Experimental approach of internal dose map visualization during helical CT examinations: importance of X-ray incident direction analysis and central internal dose estimation

During computed tomography (CT) examination, radiation exposures should be appropriately managed taking into considering the effects of bowtie filter, the heel effect and over-beaming effect. Furthermore, the analysis of an X-ray incident direction is important. The purpose of this study is to develop a procedure to obtain two-dimensional (2D) internal dose distributions based on actual measurements of surface dose distribution and central internal dose data. Experiments were conducted using a clinical CT scanner and four cylindrical polyacetal resin (POM) phantoms having diameters of 15–30 cm. The entrance surface doses and the central internal dose were measured by placing the optically stimulated luminescence (OSL) dosimeters on the surface and inner part of the phantom, respectively, during helical CT scans.

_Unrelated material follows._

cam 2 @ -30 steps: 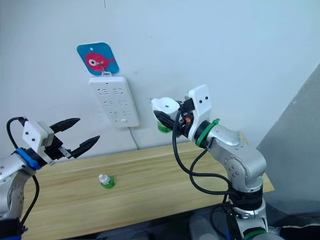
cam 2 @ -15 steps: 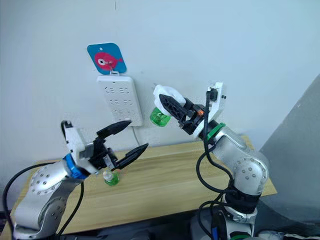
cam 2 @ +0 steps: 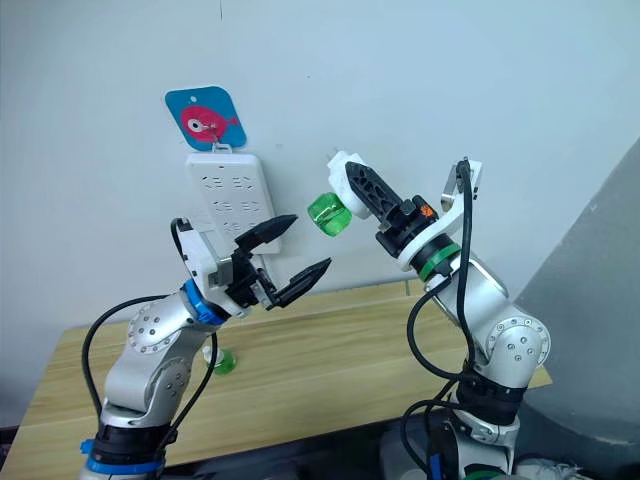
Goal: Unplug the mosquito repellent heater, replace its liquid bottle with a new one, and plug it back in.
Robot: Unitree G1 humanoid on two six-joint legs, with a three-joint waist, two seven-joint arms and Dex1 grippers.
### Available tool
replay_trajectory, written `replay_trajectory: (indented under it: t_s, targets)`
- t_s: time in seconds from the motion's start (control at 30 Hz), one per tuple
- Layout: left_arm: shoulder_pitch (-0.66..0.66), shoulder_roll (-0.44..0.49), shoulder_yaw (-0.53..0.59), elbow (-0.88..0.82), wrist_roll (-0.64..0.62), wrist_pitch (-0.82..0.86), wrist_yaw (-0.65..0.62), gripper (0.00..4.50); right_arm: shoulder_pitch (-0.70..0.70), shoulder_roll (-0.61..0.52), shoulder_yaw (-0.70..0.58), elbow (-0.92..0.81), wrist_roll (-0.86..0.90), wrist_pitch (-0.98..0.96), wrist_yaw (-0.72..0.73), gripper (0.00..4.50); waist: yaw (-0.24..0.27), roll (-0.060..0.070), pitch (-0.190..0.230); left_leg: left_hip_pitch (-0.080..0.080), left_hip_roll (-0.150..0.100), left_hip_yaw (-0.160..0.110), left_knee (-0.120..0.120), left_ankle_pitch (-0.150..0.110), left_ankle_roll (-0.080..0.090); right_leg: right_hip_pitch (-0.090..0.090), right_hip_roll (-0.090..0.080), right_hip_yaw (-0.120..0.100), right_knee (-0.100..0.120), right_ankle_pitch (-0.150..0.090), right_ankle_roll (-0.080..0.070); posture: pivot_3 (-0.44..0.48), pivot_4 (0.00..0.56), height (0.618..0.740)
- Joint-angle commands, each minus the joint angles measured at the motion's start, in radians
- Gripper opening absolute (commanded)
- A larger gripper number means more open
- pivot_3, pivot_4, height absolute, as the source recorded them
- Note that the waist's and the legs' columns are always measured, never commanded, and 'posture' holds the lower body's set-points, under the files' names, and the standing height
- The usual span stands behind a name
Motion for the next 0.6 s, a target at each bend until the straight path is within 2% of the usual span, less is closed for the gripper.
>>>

The X-ray incident direction at the slice containing the dosimeter was estimated based on the noise distribution analysis of the CT image. Then, circumferential surface dose distributions were determined as a function of the X-ray incident direction. Based on these experimental data, we succeeded in visualizing the 2D dose distributions. The obtained dose distribution was inhomogeneous, clearly reflecting the influence of factors such as the heel effect. The uncertainty due to our methodology was estimated to be from 4.3 % to 7.4 %. Our methodology needs central internal dose data, and the absence of this data introduced additional systematic uncertainties of +6.9 % to −11.4 %. In conclusion, correcting for the effect of the X-ray incident directions for entrance surface dose and adding the central inner dose data can improve the reliability of the internal dose distribution.